The project has led to some ongoing scientific collaborations between Daniel, his principal supervisor Prof Fol Leymarie, and a number of international researchers:

  • Prof Réjean Plamondon (Ecole Polytechnique, Montreal, Canada).  Daniel is using mathematical models Prof. Plamondon originally developed for biometric/ handwriting analysis, who is keen to see new creative applications of his work.
  • Prof. Johan Wagemans (KU Leuven, Belgium).  Daniel’s work provides a new domain for the interests of Prof. Wagemans in psychophysics: studying the visual perception of abstracted forms (e.g. handwritten letters) through computational models, understanding the impact of movement qualities on the perception of static forms, and studying the effect of robotic embodiment on the perceived quality of computationally generated forms.
  • Dr Sylvain Calinon (Idiap Research Institute, Switzerland).  Daniel and Dr. Calinon have worked closely on developing a graffiti-drawing robot based on Daniel’s work, and on how movement synthesis techniques that are more typically used in robotics (e.g. Model Predictive Control) can be imported into computer graphics applications.

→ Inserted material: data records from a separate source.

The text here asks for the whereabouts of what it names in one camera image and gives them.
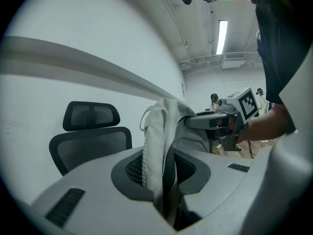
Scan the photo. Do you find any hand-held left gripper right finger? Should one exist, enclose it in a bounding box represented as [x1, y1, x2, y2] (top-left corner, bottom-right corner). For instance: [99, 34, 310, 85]
[174, 133, 312, 235]

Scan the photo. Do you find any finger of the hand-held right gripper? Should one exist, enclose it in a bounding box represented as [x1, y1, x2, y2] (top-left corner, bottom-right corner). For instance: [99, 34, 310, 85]
[184, 113, 229, 131]

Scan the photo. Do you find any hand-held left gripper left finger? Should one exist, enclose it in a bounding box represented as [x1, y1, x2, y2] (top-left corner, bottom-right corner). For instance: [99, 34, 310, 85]
[30, 145, 178, 235]

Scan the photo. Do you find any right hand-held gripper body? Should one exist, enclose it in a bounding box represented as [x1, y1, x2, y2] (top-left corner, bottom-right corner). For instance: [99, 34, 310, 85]
[206, 87, 260, 152]

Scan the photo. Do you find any white grey garment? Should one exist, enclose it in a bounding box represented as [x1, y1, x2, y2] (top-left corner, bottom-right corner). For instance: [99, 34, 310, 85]
[139, 97, 211, 230]

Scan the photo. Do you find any black mesh office chair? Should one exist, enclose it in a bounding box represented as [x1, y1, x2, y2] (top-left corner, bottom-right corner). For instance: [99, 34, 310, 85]
[48, 101, 133, 176]

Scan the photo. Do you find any person's right forearm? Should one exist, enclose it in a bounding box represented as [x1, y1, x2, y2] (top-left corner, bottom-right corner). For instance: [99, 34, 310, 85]
[238, 103, 291, 143]

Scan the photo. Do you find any ceiling air conditioner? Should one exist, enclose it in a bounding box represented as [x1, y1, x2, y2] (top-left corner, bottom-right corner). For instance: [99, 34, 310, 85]
[221, 52, 246, 70]

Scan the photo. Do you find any person's black shirt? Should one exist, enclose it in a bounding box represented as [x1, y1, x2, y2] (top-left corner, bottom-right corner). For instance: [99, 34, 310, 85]
[250, 0, 306, 136]

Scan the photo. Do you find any ceiling light strip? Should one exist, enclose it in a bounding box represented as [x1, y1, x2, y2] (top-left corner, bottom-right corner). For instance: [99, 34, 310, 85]
[216, 20, 228, 55]

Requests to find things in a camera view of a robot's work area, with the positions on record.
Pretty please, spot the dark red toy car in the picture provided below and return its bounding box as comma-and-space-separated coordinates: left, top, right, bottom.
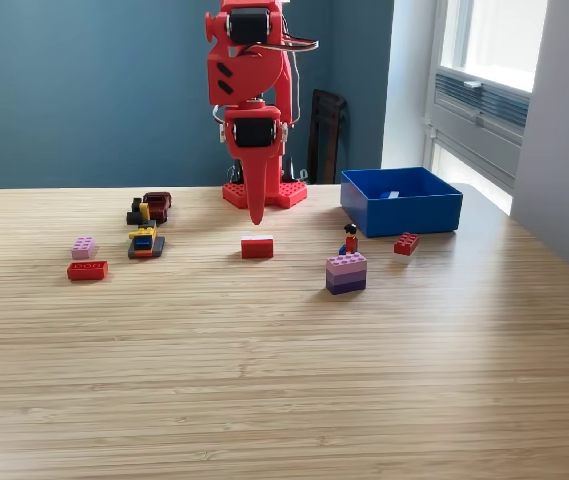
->
142, 191, 172, 225

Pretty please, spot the yellow black toy digger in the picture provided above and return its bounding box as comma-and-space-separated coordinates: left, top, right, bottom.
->
125, 197, 167, 260

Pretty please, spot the red and white brick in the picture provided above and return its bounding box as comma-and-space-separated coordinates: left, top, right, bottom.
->
241, 234, 275, 260

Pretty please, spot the red brick on white brick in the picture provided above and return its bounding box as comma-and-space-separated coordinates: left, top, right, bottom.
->
393, 232, 421, 258

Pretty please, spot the grey window vent grille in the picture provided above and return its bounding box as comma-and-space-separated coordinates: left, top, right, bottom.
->
434, 69, 531, 130

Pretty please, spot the pink purple brick stack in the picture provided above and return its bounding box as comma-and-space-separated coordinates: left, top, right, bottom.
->
325, 251, 368, 296

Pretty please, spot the blue plastic bin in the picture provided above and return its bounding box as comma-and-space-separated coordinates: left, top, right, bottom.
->
340, 166, 464, 239

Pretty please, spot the red lego toy figure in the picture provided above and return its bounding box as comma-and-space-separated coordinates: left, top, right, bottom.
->
338, 223, 361, 256

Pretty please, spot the red lego brick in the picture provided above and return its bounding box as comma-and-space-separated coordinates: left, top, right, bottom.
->
66, 260, 110, 282

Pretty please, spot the white window frame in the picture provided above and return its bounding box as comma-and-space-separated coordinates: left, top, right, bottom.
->
436, 0, 549, 94

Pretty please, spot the pink lego brick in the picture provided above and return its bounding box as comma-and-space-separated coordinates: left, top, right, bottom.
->
71, 236, 98, 260

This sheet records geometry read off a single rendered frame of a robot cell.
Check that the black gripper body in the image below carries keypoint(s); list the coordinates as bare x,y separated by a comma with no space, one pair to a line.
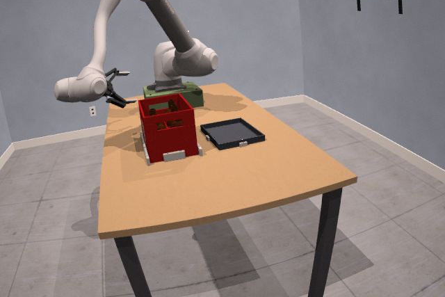
107,91

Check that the red bottle crate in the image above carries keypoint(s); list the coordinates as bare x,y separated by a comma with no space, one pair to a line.
159,142

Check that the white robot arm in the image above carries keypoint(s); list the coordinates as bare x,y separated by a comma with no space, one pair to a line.
182,56

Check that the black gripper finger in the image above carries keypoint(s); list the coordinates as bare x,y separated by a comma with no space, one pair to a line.
117,73
118,100

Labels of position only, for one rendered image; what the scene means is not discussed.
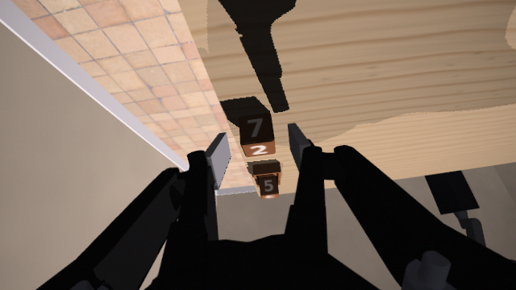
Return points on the brown wooden tray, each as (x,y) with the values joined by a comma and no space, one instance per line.
(261,170)

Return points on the brown number cube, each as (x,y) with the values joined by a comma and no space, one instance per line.
(256,135)
(268,187)

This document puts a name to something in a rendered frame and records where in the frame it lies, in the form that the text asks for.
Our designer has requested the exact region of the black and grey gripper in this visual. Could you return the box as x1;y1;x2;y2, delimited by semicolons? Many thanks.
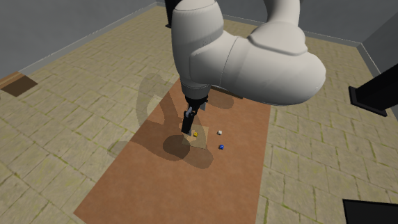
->
181;95;208;136

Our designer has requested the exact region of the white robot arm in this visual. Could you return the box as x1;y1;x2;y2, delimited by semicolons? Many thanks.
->
171;0;326;106

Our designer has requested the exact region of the beige flat mat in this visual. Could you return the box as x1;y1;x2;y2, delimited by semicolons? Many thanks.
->
182;124;209;149

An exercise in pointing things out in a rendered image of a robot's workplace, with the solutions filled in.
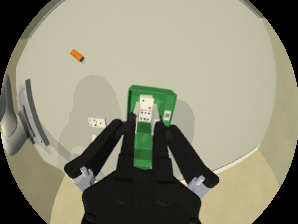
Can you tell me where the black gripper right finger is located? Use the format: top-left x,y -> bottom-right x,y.
151,104 -> 219,206

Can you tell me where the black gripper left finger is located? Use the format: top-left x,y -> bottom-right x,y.
64,102 -> 140,204

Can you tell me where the green rack of bins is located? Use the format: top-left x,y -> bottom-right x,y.
127,85 -> 177,170

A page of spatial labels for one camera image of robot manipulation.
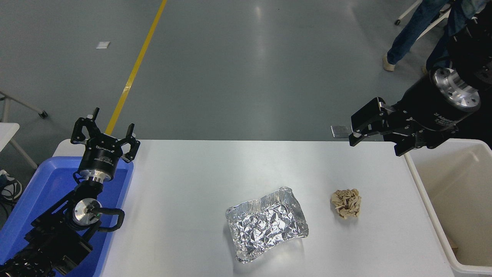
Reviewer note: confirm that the silver floor plate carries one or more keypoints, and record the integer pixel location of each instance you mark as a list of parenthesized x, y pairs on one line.
[(339, 130)]

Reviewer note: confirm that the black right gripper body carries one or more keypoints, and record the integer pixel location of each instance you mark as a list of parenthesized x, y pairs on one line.
[(426, 107)]

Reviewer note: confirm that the small white table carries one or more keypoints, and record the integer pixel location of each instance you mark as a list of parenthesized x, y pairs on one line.
[(5, 132)]

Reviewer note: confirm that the blue plastic tray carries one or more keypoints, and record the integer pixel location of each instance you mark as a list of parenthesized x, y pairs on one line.
[(50, 181)]

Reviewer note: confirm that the large pale plastic bin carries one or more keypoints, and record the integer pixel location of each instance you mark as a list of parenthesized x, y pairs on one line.
[(461, 200)]

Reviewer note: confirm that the standing person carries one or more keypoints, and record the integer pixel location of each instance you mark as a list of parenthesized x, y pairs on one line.
[(411, 34)]

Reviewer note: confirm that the silver foil tray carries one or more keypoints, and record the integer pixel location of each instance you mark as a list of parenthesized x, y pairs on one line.
[(265, 227)]

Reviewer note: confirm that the white chair base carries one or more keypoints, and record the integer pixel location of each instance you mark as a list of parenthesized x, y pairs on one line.
[(407, 11)]

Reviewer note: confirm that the person's foot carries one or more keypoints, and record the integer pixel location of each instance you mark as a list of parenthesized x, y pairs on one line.
[(11, 188)]

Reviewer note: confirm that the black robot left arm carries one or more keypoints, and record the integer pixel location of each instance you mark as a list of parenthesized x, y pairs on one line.
[(54, 238)]

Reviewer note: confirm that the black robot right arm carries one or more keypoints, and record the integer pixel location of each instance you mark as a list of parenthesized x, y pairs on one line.
[(471, 46)]

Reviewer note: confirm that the white metal frame with castor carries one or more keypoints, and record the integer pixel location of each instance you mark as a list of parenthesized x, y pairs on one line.
[(23, 104)]

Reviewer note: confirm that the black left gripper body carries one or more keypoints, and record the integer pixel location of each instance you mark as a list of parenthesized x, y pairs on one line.
[(100, 158)]

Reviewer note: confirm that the crumpled tan paper ball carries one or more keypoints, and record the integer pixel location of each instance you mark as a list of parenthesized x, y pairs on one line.
[(346, 204)]

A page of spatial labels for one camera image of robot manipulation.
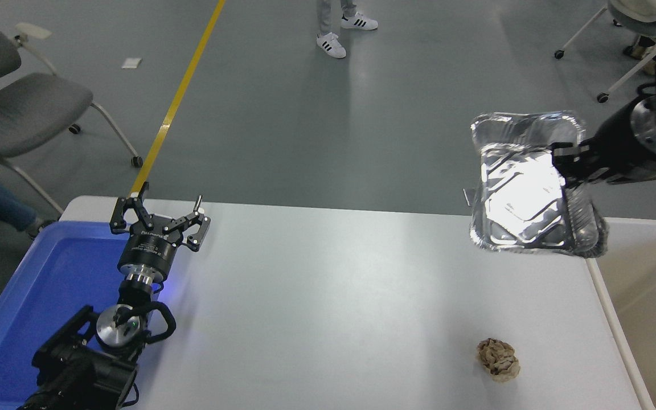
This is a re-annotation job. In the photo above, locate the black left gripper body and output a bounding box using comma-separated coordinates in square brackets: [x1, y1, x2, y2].
[117, 224, 185, 282]

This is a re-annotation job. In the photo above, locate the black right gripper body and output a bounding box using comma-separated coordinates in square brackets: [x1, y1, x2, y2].
[589, 102, 656, 185]

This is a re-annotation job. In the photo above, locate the rectangular foil tray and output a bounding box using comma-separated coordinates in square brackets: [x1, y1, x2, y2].
[469, 110, 609, 260]

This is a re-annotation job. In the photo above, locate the person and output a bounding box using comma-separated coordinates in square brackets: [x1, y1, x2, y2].
[0, 181, 58, 240]
[315, 0, 379, 59]
[623, 35, 656, 76]

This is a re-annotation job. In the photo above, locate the blue plastic tray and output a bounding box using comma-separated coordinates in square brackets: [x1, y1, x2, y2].
[0, 221, 161, 405]

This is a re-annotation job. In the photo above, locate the white-framed wheeled chair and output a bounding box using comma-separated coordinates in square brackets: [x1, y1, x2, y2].
[555, 0, 656, 104]

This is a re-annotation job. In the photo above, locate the grey office chair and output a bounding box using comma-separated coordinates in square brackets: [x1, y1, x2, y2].
[0, 0, 144, 214]

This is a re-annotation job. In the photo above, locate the crumpled tan paper ball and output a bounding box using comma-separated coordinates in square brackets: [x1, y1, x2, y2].
[477, 338, 521, 383]

Although only just over two years into his PhD, there are already scientific impacts of Daniel’s work in the form of cross-fertilisation of movement-based models between domains.  Prof. Plamondon’s work from handwriting analysis was not previously known in robotics, and this has initiated a research link between Prof. Plamondon and Dr. Calinon.

To further the impact of this work on the robotics community, Daniel, Prof. Fol Leymarie and Dr. Calinon organised an international workshop on “Artistically Skilled Robots” at the IEEE Conference on Intelligent Robots and Systems in October 2016.  Consisting of 9 invited talks over one day, including speakers from Google and Microsoft Research, with 50 participants it was the best attended of 18 parallel workshops and tutorials.  Following on from the workshop, a special journal issue of extended contributions from workshop participants is currently being assembled, and the organisers are in discussion with a publisher to edit a book on this topic.  A follow-up workshop is to be held in 2018, in affiliation with major annual robotics conference, ICRA.

As a next step, he plans to: continue his exploration of the relationships between visual qualities of graffiti traces and the corresponding drawing-movement dynamics; extend his work to increasingly more complex forms of graffiti letter stylisation; and provide novel ways of generating synthetic graffiti and calligraphy through the interactive and procedural manipulation of motion paths.  His vision is that movement centric approaches to image generation will be useful for the computer graphics community at large, and he plans to submit to major computer graphics conferences such as SIGGRAPH and Eurographics.  There is also the opportunity for this kind of computational study to bring new insights into the complex cognitive, perceptual and motor processes involved in the production of graffiti art, as well as other related art forms, with further impacts in robotics, human perception understanding, creativity modelling, and feedback in the art practices of game design (creative industries), graffiti making (street art) and, more generally, handwriting and calligraphy.

Daniel’s work was exhibited to the 22,000 attendees of the New Scientist Live exhibition [5] and reported in the press [6].